An unexpected direction
When Adrover arrived from Spain, where he had earned his PhD from the Universidad Complutense de Madrid and had conducted research as a post doctoral fellow at the Spanish Center for Cardiovascular Research in March of 2020, he expected to do immune-related cancer research.
Within weeks, however, the world changed. Like other researchers at CSHL and around the world, Egeblad and Adrover redirected their efforts towards combating COVID.
Egeblad and Andover “were thinking about the virus and what was going on and we thought about trying to do something,” Adrover said.

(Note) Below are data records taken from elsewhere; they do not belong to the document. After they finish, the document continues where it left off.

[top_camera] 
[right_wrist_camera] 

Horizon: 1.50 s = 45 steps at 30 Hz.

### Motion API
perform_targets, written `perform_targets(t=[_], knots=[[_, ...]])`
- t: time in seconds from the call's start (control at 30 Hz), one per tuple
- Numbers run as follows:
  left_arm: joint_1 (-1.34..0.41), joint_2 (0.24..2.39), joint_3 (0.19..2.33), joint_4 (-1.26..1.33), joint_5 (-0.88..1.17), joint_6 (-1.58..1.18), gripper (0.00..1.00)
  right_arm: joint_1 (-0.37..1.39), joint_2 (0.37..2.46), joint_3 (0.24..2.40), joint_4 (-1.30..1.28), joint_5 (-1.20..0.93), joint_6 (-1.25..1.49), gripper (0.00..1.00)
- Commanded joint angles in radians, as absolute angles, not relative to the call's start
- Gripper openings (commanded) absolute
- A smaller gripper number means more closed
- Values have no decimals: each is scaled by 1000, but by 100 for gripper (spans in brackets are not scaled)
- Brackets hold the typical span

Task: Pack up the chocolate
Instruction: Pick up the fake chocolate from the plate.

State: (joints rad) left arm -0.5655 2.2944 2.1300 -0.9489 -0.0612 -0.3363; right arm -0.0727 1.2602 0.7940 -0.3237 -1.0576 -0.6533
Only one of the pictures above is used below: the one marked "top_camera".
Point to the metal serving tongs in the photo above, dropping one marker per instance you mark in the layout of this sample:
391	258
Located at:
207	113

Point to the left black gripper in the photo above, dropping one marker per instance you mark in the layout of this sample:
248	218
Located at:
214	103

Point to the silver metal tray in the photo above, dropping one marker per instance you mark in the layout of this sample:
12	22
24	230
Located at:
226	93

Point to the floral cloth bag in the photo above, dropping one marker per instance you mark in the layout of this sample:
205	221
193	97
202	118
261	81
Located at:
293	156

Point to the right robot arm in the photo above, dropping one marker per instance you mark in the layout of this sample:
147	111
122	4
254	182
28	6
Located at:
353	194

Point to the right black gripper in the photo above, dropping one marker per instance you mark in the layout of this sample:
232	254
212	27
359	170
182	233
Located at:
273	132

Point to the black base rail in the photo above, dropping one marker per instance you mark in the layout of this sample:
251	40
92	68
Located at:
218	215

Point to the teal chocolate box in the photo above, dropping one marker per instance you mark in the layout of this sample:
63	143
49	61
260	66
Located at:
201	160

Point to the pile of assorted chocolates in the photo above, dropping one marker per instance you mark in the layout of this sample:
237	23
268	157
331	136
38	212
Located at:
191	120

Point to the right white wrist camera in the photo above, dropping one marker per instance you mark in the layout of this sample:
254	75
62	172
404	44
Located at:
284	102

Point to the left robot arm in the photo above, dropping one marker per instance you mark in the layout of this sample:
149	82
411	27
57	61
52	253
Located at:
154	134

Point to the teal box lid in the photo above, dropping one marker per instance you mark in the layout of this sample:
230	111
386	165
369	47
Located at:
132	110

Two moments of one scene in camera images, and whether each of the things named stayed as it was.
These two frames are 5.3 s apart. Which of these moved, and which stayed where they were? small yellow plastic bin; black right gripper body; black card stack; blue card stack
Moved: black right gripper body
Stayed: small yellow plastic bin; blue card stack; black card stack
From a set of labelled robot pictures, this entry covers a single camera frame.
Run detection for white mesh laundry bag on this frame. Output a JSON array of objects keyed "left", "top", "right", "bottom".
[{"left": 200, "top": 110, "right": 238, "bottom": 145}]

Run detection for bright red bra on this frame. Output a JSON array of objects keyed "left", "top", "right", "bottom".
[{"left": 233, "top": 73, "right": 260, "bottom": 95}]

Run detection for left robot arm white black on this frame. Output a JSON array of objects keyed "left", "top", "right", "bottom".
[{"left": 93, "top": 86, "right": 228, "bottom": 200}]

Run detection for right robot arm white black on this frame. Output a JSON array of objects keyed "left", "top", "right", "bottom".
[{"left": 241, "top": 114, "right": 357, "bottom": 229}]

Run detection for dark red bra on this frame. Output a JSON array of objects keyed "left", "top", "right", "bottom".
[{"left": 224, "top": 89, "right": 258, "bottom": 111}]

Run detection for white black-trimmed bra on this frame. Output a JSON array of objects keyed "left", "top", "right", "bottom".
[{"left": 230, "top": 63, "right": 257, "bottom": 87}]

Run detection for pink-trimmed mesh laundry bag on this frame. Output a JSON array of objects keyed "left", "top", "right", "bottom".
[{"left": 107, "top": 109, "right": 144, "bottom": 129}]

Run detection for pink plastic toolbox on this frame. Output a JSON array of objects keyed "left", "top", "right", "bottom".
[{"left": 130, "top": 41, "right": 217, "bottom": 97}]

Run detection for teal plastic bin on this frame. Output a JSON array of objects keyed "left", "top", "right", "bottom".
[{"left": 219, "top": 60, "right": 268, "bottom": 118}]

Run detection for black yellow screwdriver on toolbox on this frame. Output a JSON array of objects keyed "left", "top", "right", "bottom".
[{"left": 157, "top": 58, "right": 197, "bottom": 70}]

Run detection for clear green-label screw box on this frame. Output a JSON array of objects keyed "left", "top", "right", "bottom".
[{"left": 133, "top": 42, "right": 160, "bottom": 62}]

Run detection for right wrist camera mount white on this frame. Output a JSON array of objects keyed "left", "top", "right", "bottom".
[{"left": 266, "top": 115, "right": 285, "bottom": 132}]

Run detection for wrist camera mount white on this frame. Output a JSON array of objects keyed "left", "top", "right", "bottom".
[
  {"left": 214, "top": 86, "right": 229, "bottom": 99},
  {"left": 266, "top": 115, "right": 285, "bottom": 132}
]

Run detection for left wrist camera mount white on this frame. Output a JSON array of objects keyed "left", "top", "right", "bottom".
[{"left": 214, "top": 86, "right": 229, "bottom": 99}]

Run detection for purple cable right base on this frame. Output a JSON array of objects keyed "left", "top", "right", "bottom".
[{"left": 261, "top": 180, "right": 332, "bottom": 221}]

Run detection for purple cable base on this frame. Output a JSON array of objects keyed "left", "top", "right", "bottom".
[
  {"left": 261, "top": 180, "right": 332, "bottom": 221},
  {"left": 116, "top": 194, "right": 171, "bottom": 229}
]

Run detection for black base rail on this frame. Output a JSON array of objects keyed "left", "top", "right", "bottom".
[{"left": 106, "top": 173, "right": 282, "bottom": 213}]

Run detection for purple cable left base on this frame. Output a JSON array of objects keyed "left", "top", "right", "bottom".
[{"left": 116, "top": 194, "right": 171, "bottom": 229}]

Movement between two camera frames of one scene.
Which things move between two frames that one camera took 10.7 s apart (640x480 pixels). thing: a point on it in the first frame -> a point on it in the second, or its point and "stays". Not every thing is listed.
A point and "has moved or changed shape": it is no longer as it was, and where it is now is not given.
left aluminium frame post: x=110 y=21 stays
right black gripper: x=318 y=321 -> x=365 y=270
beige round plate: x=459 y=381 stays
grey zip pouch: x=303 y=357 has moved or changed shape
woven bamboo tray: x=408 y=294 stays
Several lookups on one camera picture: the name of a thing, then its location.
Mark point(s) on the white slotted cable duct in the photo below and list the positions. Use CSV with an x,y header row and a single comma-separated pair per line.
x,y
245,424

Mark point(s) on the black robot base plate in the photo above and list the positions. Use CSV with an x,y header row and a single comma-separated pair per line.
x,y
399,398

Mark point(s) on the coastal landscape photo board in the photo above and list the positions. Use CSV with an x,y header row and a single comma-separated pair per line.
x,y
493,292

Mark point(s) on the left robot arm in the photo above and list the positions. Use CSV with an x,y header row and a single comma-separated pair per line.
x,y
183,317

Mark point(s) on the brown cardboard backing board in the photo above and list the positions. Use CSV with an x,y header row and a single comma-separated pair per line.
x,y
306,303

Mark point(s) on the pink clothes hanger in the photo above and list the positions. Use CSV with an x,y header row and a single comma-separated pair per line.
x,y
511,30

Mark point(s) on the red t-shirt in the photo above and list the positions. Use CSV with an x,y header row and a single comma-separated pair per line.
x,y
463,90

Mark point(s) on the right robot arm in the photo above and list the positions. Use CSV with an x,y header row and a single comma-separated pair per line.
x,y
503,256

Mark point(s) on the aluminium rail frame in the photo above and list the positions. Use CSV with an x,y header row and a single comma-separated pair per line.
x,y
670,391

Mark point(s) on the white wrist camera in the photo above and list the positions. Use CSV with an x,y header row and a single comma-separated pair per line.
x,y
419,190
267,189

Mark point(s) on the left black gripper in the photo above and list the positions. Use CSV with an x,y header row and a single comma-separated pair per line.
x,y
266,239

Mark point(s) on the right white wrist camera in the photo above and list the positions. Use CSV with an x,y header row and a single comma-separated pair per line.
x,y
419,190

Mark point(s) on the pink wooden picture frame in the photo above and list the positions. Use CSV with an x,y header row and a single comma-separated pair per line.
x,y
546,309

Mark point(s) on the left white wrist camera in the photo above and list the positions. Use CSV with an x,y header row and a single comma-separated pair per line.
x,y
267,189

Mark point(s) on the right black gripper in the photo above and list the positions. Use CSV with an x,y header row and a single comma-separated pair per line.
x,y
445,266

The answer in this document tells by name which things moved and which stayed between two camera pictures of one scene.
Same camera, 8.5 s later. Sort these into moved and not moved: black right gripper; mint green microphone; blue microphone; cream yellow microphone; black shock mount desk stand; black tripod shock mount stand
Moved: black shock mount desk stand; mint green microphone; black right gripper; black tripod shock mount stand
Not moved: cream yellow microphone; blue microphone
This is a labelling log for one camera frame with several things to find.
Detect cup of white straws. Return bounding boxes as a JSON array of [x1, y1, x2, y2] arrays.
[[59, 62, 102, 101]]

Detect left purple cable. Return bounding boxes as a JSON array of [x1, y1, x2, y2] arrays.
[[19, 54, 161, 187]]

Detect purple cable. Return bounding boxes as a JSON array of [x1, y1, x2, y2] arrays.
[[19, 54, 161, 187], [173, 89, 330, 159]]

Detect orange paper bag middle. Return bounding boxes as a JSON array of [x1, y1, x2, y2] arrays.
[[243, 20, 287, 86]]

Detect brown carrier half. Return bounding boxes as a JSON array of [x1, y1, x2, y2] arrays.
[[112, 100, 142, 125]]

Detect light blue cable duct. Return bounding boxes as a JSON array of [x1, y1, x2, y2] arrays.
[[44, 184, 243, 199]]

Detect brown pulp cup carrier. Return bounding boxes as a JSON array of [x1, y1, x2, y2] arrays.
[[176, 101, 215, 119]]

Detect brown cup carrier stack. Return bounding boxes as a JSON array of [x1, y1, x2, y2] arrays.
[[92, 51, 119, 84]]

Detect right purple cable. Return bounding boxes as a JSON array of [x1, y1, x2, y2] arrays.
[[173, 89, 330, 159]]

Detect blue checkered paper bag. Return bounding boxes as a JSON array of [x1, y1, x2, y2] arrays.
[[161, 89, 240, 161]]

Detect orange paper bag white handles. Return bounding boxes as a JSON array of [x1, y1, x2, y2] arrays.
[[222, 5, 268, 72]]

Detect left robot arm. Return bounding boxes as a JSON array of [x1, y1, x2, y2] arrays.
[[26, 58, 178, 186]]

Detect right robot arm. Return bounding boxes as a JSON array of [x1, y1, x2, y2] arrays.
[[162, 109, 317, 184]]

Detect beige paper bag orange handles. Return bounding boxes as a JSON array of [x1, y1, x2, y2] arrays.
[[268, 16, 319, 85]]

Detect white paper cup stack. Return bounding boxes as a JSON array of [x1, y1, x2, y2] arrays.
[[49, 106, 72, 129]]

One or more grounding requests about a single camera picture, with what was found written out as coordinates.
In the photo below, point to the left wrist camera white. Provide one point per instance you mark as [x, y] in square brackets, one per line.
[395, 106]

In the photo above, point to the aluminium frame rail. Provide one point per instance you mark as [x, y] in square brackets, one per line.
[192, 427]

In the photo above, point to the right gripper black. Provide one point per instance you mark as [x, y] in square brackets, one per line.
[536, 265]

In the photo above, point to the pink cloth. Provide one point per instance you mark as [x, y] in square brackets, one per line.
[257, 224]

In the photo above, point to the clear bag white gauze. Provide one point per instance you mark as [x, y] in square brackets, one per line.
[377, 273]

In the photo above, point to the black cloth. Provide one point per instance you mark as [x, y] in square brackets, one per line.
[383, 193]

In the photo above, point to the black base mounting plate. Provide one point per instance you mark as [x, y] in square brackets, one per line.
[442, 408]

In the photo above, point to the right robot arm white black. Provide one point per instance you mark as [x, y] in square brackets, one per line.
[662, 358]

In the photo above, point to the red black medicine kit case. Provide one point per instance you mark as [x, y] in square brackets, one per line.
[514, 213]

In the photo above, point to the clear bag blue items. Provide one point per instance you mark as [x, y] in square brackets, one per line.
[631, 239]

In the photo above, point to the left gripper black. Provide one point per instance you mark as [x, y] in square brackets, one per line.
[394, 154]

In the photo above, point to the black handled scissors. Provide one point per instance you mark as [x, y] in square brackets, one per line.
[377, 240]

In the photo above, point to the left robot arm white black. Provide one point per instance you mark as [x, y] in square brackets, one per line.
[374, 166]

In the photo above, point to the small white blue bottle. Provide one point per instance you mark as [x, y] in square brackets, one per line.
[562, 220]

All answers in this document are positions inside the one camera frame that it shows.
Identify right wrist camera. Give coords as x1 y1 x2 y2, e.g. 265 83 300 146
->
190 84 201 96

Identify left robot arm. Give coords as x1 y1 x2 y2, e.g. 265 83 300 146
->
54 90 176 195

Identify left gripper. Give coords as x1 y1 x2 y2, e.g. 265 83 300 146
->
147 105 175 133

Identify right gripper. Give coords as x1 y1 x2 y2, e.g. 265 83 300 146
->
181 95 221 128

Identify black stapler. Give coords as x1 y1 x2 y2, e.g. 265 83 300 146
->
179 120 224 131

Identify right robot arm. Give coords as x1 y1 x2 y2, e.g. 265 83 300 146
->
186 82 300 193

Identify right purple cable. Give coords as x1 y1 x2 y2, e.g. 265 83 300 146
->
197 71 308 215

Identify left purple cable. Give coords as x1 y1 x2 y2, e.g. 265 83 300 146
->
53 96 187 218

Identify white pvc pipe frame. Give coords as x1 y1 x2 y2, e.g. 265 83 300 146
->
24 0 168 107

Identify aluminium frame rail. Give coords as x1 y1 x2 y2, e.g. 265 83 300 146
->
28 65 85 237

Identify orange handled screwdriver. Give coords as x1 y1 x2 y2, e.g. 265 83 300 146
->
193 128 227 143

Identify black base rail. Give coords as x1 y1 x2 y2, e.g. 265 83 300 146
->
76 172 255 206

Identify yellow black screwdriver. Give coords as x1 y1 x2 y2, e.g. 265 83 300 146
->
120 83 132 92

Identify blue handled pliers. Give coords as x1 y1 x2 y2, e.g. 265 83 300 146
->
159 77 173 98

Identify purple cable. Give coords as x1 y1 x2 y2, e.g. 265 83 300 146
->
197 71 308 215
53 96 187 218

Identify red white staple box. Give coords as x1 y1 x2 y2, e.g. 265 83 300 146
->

Egeblad and Adrover weren’t trying to fight the virus but rather the danger from overactive NETs in the immune system.
Finding an approved drug
Even though they were searching for a way to calm an immune system responding to a new threat, Egeblad and Adrover hoped to find a drug that was already approved.
After all, the process of developing a drug, testing its safety, and getting Food and Drug Administration approval is costly and time-consuming.
That’s where Juliane Daßler-Plenker, also a postdoctoral fellow in Egeblad’s lab, came in. Daßler-Plenker conducted a literature search and found disulfiram, a drug approved in the 1950’s to treat alcohol use disorder. Specifically, she found a preprint reporting that disulfuram can target a key molecule in macrophages, which are another immune cell. Since the researchers knew this was important for the formation of NETs, Daßler-Plenker proposed that the lab test it.
Working with Weill Cornell Medical College and the Icahn School of Medicine at Mt. Sinai, Adrover explored the effect of disulfiram, among several other possible treatments, on NET production.
Using purified neutrophils from mice and from humans, Adrover discovered that disulfiram was the most effective treatment to block the formation of NETs.
He, Assistant Professor Robert Schwartz’s staff at Weill Cornell and Professor Benjamin tenOever at Mt. Sinai tried disulfiram on hamsters infected with SARS-Cov-2. The drug blocked net production and reduced lung injury.
The two experiments were “useful in my opinion as it strengthens our results, since we blocked NETs and injury in two independent models, one of infection and the other of sterile injury,” Adrover said. “Disulfuram worked in both models.”
More work needed
While encouraged by the results, Egeblad cautioned that this work started before the availability of vaccines. The lab is currently investigating how neutrophils in vaccinated people respond to COVID-19.
Still, this research offered potential promise for additional work on NETs with some COVID patients and with people whose battles with other diseases could involve some of the same immune-triggered damage.
“Beyond COVID, we are thinking about whether it would be possible to use disulfiram for acute respiratory distress syndrome,” Egeblad said. She thinks the research community has focused more attention on NETs.
“A lot more clinicians are aware of NETs and NETs’ role in diseases, COVID-19 and beyond,” she said. Researchers have developed an “appreciation that they are an important part of the immune response and inflammatory response.”
While researchers currently have methods to test the concentration of NETs in the blood, these tests are not standardized yet for routine clinical use. Egeblad is “sensing that there is more interest in figuring out how and when to target NETs” among companies hoping to discover treatments for COVID and other diseases.
The CSHL researcher said the initial race to gather information has proven that NETs are a potentially important target. Down the road, additional research will address a wide range of questions, including what causes some patients to develop different levels of NETs in response to infections.